Top of Data excerpt

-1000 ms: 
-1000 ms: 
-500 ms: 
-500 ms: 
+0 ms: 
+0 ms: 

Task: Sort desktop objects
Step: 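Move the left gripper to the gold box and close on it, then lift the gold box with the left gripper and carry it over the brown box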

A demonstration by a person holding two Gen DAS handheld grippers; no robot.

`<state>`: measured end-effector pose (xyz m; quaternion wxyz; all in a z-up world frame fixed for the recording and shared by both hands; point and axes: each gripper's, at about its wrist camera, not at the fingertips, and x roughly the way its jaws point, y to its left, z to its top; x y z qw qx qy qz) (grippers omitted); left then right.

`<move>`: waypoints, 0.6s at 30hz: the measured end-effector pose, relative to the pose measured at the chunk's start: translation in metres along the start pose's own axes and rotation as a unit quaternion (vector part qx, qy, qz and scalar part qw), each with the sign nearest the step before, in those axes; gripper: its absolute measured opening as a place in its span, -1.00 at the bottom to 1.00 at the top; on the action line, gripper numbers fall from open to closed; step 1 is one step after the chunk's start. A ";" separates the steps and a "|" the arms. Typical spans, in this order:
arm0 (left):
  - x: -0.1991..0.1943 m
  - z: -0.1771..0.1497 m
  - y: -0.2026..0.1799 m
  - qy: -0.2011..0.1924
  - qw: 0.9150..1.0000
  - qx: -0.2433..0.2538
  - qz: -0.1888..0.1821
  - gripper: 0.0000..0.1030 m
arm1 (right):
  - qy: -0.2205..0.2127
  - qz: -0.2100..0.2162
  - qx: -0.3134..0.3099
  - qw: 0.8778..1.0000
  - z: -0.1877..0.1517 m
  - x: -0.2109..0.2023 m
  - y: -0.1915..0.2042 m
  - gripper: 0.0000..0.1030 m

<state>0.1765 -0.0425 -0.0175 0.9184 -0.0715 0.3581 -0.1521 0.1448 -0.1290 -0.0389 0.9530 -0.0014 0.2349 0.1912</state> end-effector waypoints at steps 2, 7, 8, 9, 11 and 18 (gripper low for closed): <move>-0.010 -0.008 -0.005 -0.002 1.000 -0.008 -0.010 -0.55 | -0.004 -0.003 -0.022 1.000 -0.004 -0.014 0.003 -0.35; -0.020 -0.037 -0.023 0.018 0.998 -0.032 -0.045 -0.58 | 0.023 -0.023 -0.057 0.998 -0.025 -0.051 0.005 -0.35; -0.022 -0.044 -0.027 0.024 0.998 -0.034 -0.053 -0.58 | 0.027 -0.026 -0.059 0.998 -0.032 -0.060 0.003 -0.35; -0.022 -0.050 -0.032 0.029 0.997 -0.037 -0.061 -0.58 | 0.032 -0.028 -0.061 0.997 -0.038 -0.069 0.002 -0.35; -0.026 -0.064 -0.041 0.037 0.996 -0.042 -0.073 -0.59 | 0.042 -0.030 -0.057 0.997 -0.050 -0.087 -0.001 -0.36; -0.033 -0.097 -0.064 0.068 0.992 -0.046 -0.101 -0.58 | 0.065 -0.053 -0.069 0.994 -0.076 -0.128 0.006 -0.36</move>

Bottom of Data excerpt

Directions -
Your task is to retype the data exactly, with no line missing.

Answer below -
-1000 ms: 
-1000 ms: 
-500 ms: 
-500 ms: 
+0 ms: 
+0 ms: 

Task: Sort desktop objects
Step: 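Move the left gripper to the gold box and close on it, then lift the gold box with the left gripper and carry it over the brown box
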
A demonstration by a person holding two Gen DAS handheld grippers; no robot.

`<state>`: measured end-effector pose (xyz m; quaternion wxyz; all in a z-up world frame fixed for the recording and shared by both hands; point and axes: each gripper's, at about its wrist camera, not at the fingertips, and x roughly the way its jaws point, y to its left, z to its top; x y z qw qx qy qz) (grippers omitted); left then right.

`<move>`: waypoints, 0.6s at 30hz: the measured end-effector pose, relative to the pose measured at the chunk's start: translation in metres along the start pose's own axes and rotation as a unit quaternion (vector part qx, qy, qz and scalar part qw), each with the sign nearest the step before, in those axes; gripper: its absolute measured opening as a place in its span, -1.00 at the bottom to 1.00 at the top; on the action line, gripper numbers fall from open to closed; step 1 is one step after the chunk's start. A ";" separates the steps and a "|" the arms. Typical spans, in this order:
arm0 (left):
  - x: -0.1991..0.1943 m
  - z: -0.1771..0.1497 m
  - y: -0.2026..0.1799 m
  - qy: -0.2011..0.1924
  - qw: 0.9150..1.0000
  - qx: -0.2433..0.2538
  - qz: -0.1888..0.1821
  - gripper: 0.0000..0.1030 m
arm1 (right):
  - qy: -0.2205..0.2127
  - qz: -0.2100..0.2162
  - qx: -0.3134..0.3099
  - qw: 0.8778..1.0000
  - z: -0.1877..0.1517 m
  - x: -0.2109..0.2023 m
  - y: -0.1915..0.2042 m
  - gripper: 0.0000..0.1030 m

<state>0.1765 -0.0425 -0.0175 0.9184 -0.0715 0.3581 -0.1521 0.1448 -0.1290 -0.0389 0.9530 -0.0014 0.2349 0.1912</state> end-effector waypoints at steps 2, 7, 8, 9, 11 and 18 (gripper low for closed): <move>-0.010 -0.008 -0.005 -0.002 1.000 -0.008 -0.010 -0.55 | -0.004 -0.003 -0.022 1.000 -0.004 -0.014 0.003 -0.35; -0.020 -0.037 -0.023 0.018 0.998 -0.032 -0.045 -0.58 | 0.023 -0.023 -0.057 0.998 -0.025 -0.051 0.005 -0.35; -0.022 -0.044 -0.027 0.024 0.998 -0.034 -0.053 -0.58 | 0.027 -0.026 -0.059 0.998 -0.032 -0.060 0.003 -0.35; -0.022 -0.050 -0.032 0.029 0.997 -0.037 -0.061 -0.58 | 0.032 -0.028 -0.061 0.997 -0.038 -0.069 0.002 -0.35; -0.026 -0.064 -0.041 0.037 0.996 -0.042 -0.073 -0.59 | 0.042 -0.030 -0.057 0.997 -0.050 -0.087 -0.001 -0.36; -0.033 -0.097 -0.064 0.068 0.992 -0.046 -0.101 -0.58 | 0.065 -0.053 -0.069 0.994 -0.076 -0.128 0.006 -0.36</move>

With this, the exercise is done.